§ **TASK DIRECTIONS**
Each line below with the string "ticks" should be copied.

Start of DATA EXCERPT

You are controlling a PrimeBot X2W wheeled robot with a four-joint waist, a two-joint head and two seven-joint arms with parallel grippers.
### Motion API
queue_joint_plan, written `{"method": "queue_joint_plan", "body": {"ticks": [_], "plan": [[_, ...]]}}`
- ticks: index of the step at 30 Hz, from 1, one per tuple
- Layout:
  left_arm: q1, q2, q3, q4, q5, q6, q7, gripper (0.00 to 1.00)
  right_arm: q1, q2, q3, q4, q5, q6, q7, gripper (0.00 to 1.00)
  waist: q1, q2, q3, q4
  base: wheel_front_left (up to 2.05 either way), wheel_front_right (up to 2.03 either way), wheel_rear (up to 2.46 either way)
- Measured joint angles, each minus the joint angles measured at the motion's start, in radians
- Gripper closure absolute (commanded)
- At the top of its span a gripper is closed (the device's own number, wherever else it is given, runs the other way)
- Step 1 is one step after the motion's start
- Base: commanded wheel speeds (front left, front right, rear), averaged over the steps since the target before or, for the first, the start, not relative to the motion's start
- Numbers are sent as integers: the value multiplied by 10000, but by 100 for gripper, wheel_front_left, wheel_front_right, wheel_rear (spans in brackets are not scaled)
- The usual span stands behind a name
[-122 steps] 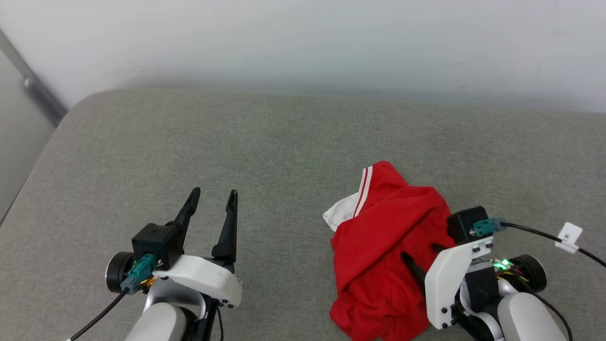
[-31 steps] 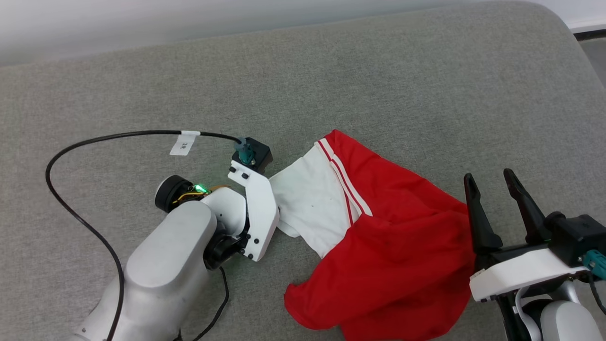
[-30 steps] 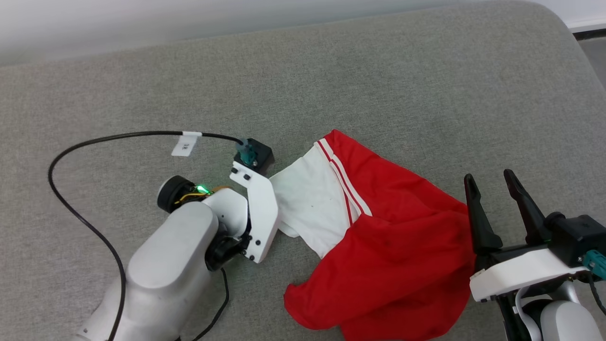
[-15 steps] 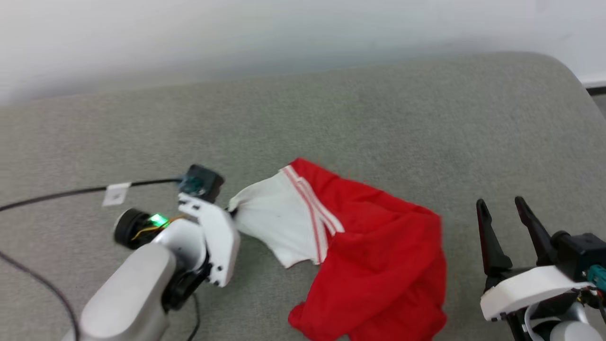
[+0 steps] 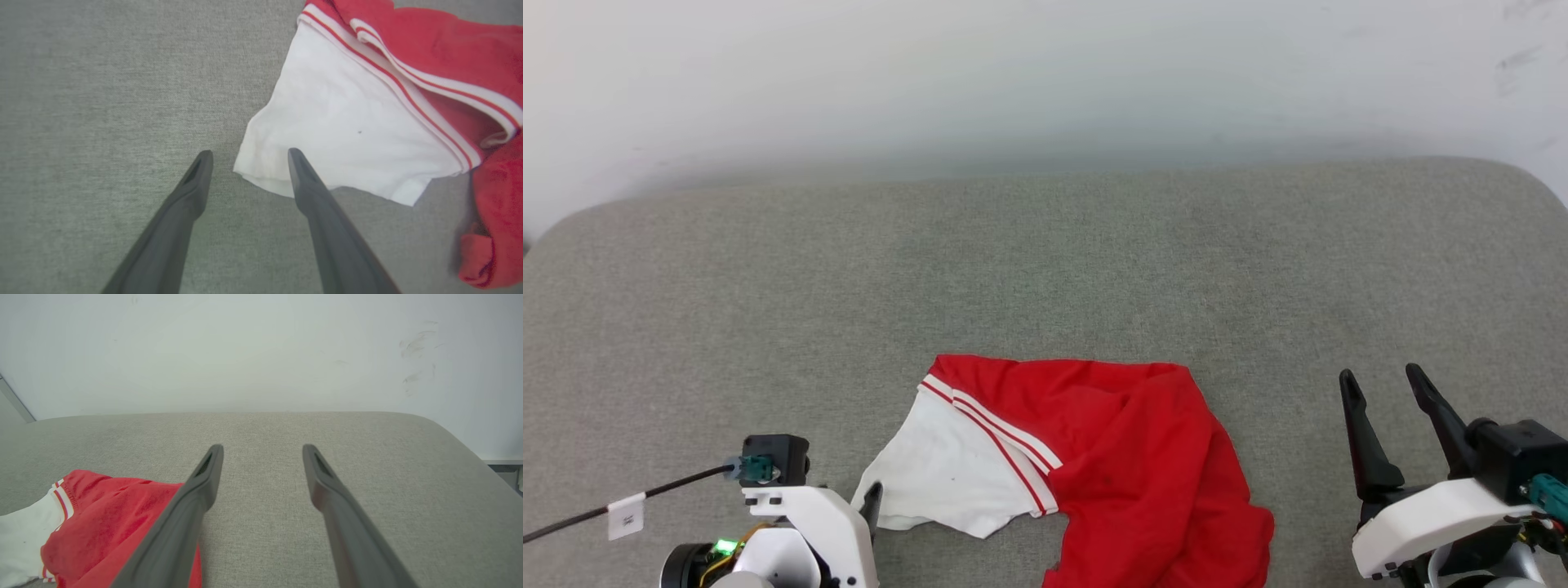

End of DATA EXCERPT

§ **SOLUTION TO THE EXERCISE**
queue_joint_plan, written `{"method": "queue_joint_plan", "body": {"ticks": [_], "plan": [[_, ...]]}}`
- ticks: index of the step at 30 Hz, from 1, one per tuple

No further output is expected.